Denton is considering an ambitious $1.3 billion plan to ramp up the amount of energy it gets from renewable sources. The goal is to get 70 percent from renewables by 2019. Denton Municipal Electric is one of 72 public electric companies in Texas. The utility made waves 6 years ago when it announced that the city would get 40 percent of its power from wind.

“Texas is at a little over 10 percent renewable energy in Texas. Austin is at 23 percent,” DME spokesman Brian Daskam says. “So going to 70 percent by any measure puts us ahead of the game on renewable energy.”

The Renewable Denton plan, as it’s called, would get the city off of coal entirely. It’d get a lot more power from wind, add solar to the mix, and get most of the rest from natural gas or nuclear. At an open house the power company put on to tout the plan, Denton resident Debbie Pressley says it just fits with Denton.

“I think if you look at Denton as a whole, you look at the recycling program and all of that stuff that we already do, it’s a forward thinking city that wants to be self-sustainable,” says Pressley. “And anything that they can do to take another step is a good thing.”

For now, 100 percent renewable isn’t a possibility for Denton. The sun doesn’t always shine and the wind doesn’t always blow. Since Denton can’t build a hydro-electric dam without a river to feed it, some kind of backup system is needed. So the city plans to build a couple of quick-starting natural gas power plants that it could run in short bursts. And that’s not cool with Keely Briggs.

“If you invest in something, you’re going to use it. Because you have it. So we are binding ourselves to fossil fuels,” Briggs says. “And I don’t know if you’re familiar with our story, but our citizens aren’t really into fracking and natural gas.”

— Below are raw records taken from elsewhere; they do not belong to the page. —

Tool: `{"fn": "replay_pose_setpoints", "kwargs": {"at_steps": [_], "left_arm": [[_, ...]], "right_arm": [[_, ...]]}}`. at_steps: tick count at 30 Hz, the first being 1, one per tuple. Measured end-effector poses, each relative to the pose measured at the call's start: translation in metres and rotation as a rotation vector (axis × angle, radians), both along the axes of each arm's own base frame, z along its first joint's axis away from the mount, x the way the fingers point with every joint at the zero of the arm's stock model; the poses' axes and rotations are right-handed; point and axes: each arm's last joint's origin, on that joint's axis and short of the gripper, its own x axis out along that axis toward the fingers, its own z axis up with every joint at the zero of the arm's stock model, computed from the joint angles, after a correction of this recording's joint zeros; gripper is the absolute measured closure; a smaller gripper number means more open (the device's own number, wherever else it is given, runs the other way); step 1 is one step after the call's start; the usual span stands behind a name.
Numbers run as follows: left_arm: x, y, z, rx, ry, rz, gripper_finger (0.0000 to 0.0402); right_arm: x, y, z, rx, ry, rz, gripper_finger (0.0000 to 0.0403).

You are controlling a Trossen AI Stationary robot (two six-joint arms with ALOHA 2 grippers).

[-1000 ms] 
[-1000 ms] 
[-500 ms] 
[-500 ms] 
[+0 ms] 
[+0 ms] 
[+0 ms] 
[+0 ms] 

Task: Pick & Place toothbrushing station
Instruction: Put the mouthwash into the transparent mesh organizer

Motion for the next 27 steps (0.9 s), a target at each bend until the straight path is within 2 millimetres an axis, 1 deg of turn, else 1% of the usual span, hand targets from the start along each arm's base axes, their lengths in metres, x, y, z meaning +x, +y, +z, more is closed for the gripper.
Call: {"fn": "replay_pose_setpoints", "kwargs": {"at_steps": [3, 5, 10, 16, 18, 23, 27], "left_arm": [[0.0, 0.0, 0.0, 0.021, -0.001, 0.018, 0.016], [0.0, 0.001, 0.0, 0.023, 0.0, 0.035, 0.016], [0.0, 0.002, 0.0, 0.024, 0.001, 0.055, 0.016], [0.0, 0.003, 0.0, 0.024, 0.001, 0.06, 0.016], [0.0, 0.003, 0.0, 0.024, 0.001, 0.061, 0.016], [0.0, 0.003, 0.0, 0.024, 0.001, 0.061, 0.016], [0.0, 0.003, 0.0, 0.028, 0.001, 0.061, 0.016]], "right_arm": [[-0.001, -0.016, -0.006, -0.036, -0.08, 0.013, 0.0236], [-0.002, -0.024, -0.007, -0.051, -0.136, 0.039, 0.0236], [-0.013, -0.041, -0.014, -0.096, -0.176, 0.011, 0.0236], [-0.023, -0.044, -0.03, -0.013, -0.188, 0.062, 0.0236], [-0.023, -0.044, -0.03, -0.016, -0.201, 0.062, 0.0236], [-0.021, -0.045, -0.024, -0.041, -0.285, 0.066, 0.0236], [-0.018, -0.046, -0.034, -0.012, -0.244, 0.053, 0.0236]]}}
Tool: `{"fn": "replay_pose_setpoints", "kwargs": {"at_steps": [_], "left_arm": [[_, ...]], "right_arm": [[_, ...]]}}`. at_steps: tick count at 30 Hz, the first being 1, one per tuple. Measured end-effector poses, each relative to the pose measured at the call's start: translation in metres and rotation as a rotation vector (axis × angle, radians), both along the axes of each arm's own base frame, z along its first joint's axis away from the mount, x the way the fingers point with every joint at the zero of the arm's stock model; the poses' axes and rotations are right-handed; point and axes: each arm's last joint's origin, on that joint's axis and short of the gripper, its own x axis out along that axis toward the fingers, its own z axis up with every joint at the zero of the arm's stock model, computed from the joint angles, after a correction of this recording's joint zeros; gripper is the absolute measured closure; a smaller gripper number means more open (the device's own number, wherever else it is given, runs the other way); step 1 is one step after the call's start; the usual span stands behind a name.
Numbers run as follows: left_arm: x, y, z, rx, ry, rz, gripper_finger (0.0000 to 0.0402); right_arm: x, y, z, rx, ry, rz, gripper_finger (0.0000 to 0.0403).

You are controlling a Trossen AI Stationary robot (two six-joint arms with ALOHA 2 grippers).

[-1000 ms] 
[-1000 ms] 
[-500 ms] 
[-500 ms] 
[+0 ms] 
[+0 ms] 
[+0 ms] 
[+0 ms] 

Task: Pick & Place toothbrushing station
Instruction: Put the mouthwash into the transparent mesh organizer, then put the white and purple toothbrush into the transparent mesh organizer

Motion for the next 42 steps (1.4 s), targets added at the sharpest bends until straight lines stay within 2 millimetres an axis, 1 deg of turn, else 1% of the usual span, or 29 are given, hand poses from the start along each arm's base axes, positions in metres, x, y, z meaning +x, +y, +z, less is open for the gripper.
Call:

Briggs is a stay-at-home mom turned anti-fracking activist, who won a seat on city council last spring. In 2014, Denton voters approved a ban on hydraulic fracturing within city limits. Gas companies sued, and this year the state legislature passed a bill making it illegal for cities to enact fracking bans. So Briggs says she’d rather wait until better technology makes 100 percent renewable a possibility, and then get off gas for good. Most likely that means waiting for battery technology to improve so that energy can be stored for when renewables aren’t generating enough power. Meanwhile, she says the city should be reducing energy by investing in upgrading efficiency.

For resident Larry Luce, the problem isn’t fossil fuels, it’s finances. He’s worried the city is rushing into this Renewable Denton plan without really thinking it through. “We will be in debt for a long time paying this all off. And you’d like to have some faith and confidence that it is a reasonable plan,” he says.

Denton Municipal Electric’s Brian Daskam says he isn’t bothered by criticism. Actually, he welcomes it.

“That’s the kind of thing we want to hear, so that it’ll give City Council the chance to judge between the proposed plan that we’re showing them and the feedback that we’re getting from citizens,” he says. “

Denton City Council is expected to take up the plan by the end of the year.